Edgewood treatment facility plans cross-country network

NANAIMO – Edgewood partners with Bellwood Health Services to create national network and of standardized addiction treatment programs.

Edgewood has partnered with Toronto-based Bellwood Health Services to create a national addictions treatment network.

Edgewood opened its Toronto office in early 2014 and the two firms combined services in September.
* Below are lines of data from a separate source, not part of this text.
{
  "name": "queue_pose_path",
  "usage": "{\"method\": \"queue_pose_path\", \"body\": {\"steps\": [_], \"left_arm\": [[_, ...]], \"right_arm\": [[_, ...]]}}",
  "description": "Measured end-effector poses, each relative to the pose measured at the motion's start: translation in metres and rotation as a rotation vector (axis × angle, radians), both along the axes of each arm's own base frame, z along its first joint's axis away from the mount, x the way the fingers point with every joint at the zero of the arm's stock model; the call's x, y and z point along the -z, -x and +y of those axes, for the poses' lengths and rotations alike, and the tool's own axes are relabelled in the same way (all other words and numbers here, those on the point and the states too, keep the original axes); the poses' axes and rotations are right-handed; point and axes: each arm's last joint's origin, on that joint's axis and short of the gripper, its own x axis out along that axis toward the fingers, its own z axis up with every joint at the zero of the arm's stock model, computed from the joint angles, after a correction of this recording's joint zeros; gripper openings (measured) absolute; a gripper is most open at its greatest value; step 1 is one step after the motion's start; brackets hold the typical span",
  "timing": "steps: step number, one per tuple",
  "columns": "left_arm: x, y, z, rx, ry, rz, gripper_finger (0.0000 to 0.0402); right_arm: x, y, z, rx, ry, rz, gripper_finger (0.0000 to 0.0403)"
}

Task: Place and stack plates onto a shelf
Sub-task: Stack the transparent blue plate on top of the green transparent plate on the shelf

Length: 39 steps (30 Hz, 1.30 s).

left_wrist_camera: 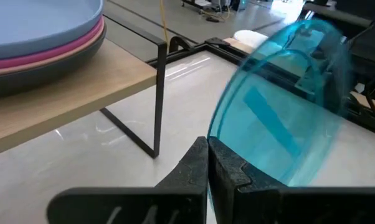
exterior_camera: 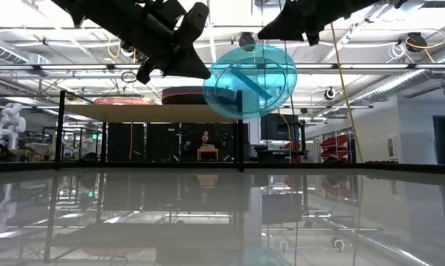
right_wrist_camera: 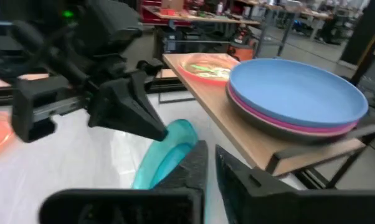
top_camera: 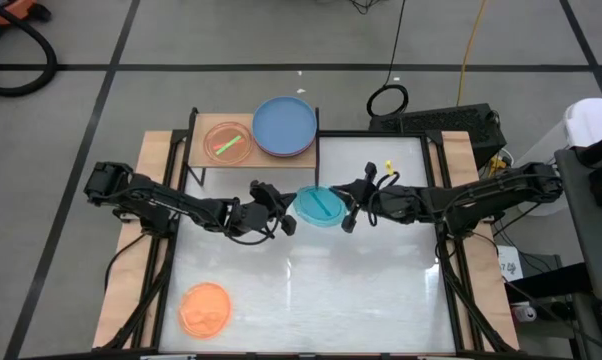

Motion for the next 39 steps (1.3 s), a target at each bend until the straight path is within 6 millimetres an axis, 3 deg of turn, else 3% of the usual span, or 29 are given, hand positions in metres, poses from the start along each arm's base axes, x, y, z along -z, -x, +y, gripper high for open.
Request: {"method": "queue_pose_path", "body": {"steps": [10,14,20,26,31,39], "left_arm": [[0.001,0.0,-0.002,0.025,-0.001,0.011,0.0001],[-0.001,0.001,-0.002,0.031,-0.015,0.023,0.0001],[-0.009,0.011,0.001,0.029,-0.028,0.065,0.0],[-0.039,0.036,0.009,-0.003,-0.051,0.055,0.0],[-0.066,0.067,0.021,-0.042,-0.065,0.039,0.0],[-0.086,0.109,0.039,-0.113,-0.067,0.067,0.0]], "right_arm": [[-0.004,-0.001,0.001,-0.035,0.026,-0.021,0.0132],[-0.011,0.002,0.002,-0.044,0.06,-0.046,0.0161],[-0.029,0.018,0.01,-0.099,0.121,-0.1,0.0167],[-0.043,0.034,0.021,-0.158,0.131,-0.16,0.0161],[-0.028,0.038,0.025,-0.174,0.11,-0.131,0.016],[-0.001,0.042,0.023,-0.169,0.083,-0.14,0.016]]}}
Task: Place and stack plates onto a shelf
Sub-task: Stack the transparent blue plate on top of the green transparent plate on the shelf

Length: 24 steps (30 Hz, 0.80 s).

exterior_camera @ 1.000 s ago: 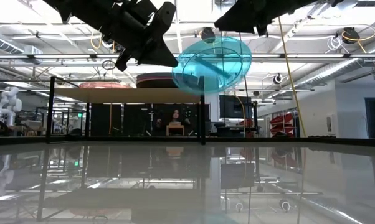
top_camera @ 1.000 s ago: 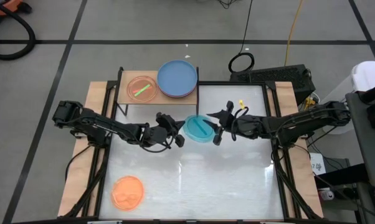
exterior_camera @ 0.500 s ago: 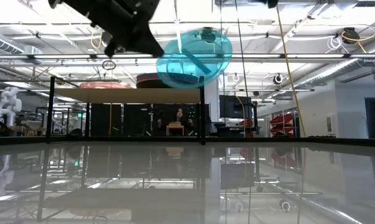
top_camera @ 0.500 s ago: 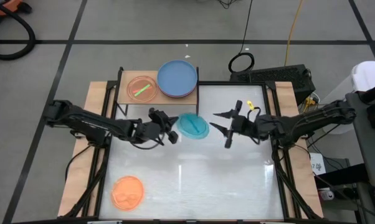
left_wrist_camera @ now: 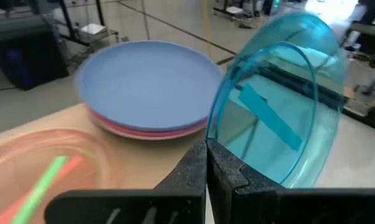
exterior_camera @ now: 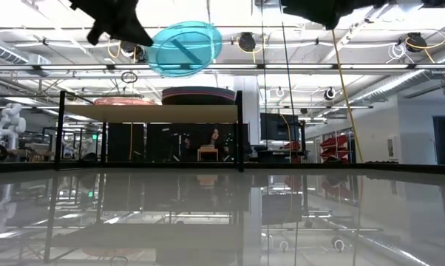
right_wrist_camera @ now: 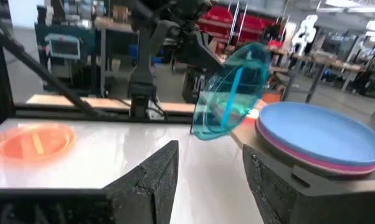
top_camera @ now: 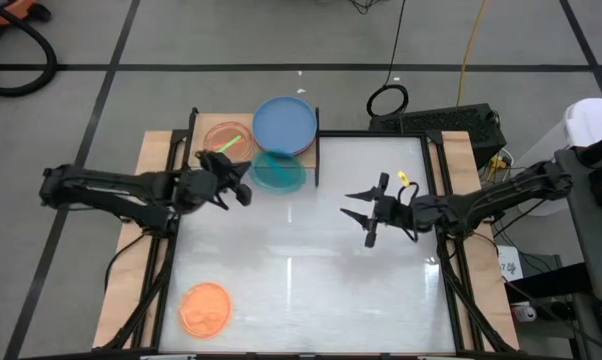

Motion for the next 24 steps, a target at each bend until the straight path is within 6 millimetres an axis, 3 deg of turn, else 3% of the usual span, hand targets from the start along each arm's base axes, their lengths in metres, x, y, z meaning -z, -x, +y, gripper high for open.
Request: {"method": "queue_pose_path", "body": {"steps": [11,18,24], "left_arm": [[-0.02,0.05,0.026,-0.143,-0.027,-0.03,0.0],[-0.016,0.081,0.047,-0.321,-0.001,0.044,0.0],[-0.012,0.094,0.067,-0.391,0.086,0.067,0.0]], "right_arm": [[0.014,0.007,-0.002,0.002,0.025,-0.12,0.016],[0.014,0.007,-0.002,0.001,0.025,-0.12,0.016],[0.014,0.007,-0.002,0.003,0.022,-0.121,0.016]]}}
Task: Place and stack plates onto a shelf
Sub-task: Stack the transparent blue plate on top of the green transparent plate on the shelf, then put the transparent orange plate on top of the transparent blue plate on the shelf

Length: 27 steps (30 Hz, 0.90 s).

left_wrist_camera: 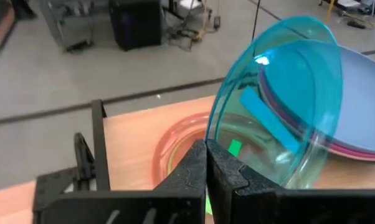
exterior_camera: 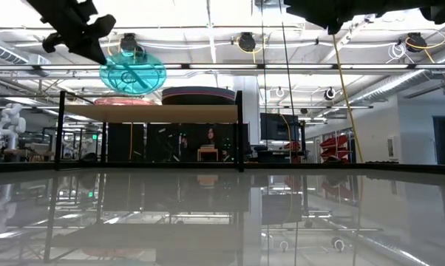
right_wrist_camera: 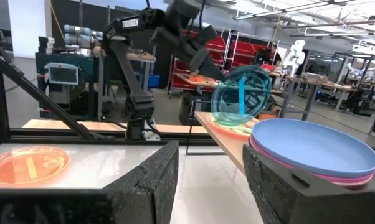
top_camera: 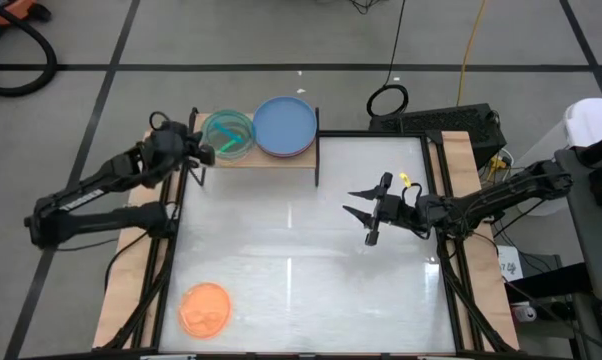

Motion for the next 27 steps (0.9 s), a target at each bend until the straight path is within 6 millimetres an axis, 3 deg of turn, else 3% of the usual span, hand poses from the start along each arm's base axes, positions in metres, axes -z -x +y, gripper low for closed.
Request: {"method": "queue_pose_path", "body": {"steps": [11,27], "left_arm": [[0.007,0.019,0.031,-0.078,0.126,-0.013,0.0002],[0.012,0.018,0.039,-0.048,0.153,0.048,0.0084]], "right_arm": [[0.0,0.0,0.0,0.001,0.0,0.002,0.016],[0.001,0.0,0.0,-0.001,-0.02,0.003,0.016]]}}
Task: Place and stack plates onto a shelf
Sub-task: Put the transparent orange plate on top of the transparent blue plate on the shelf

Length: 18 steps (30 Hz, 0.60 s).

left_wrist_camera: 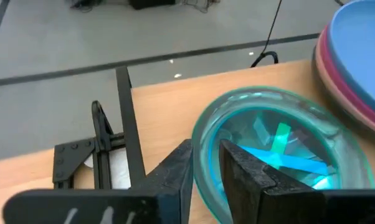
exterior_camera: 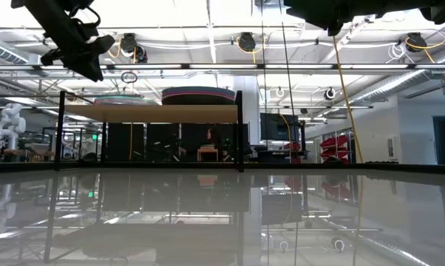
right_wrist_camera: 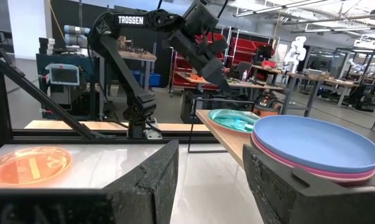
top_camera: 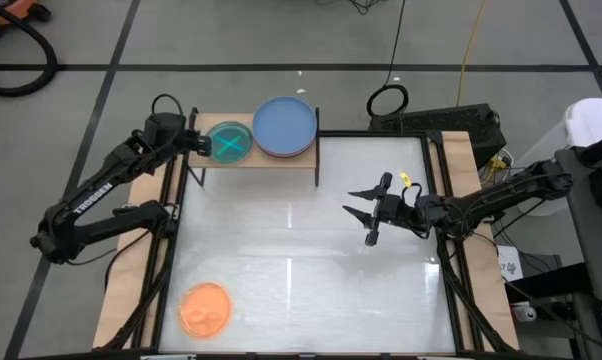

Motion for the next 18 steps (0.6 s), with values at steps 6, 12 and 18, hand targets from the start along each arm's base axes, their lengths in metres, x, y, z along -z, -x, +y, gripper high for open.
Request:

Together they have the potential to become one of Canada’s biggest treatment providers for adult addiction and mental health treatment.

Lorne Hildebrand, executive director of Edgewood in Nanaimo, said the partnership is in part a response to insurance companies looking to place clients across Canada in treatment centres offering recognized standard treatment methods and standardized pricing for services.

“Insurance companies like Great-West Life are simply saying to us the treatment landscape in Canada looks like a couple of big treatment centres and a whole bunch of smaller centres, everybody doing different things, everybody charging different prices, everybody claiming they’re the best,” Hildebrand said.

He said since 2008, economic conditions contributed to mergers between various treatment facilities and also between independent treatment professionals, adding there is concern that if Canadian facilities don’t act first a large U.S. treatment firm could come across the border and potentially take over and dominate the Canadian addiction treatment business.

“I thought we needed to be proactive, so there was both what our referrals were asking [us to do] and what the market was telling us – that there were changes coming down the pike,” Hildebrand said.

Edgewood formed in Nanaimo in 1994 as a locally based alcohol and addictions treatment centre and has evolved into the Edgewood Health Network, with outpatient addiction services centres in Victoria, Vancouver, Calgary, Toronto and Seattle.

Bellwood Health Services, operating since 1984, is now part of the Edgewood Health Network. Edgewood plans to open 20 new outpatient offices over the next two years and is also looking to open inpatient treatment centres in Quebec and the Maritimes.

To serve referral agencies in a national market, Edgewood developed what Hildebrand calls the easy screening tool, based on client placement criteria recognized by the American Society of Addictions Medicine and the American Psychiatry Association, which have established industry-wide accepted guidelines and reasons for placing clients in specific treatment programs and facilities.

For now, Edgewood staff are learning how to merge two treatment organizations with similar philosophies, but slightly different ways of doing things.

“We’ve had to send a lot of people from Nanaimo to Toronto and that’s been kind of interesting,” Hildebrand said. “There’s a lot of people who don’t even know what Nanaimo is. They just look at you and go, ‘Nanaimo? There’s a centre of excellence in Nanaimo, like, who are you?’ So that’s been kind of fun to deal with that.”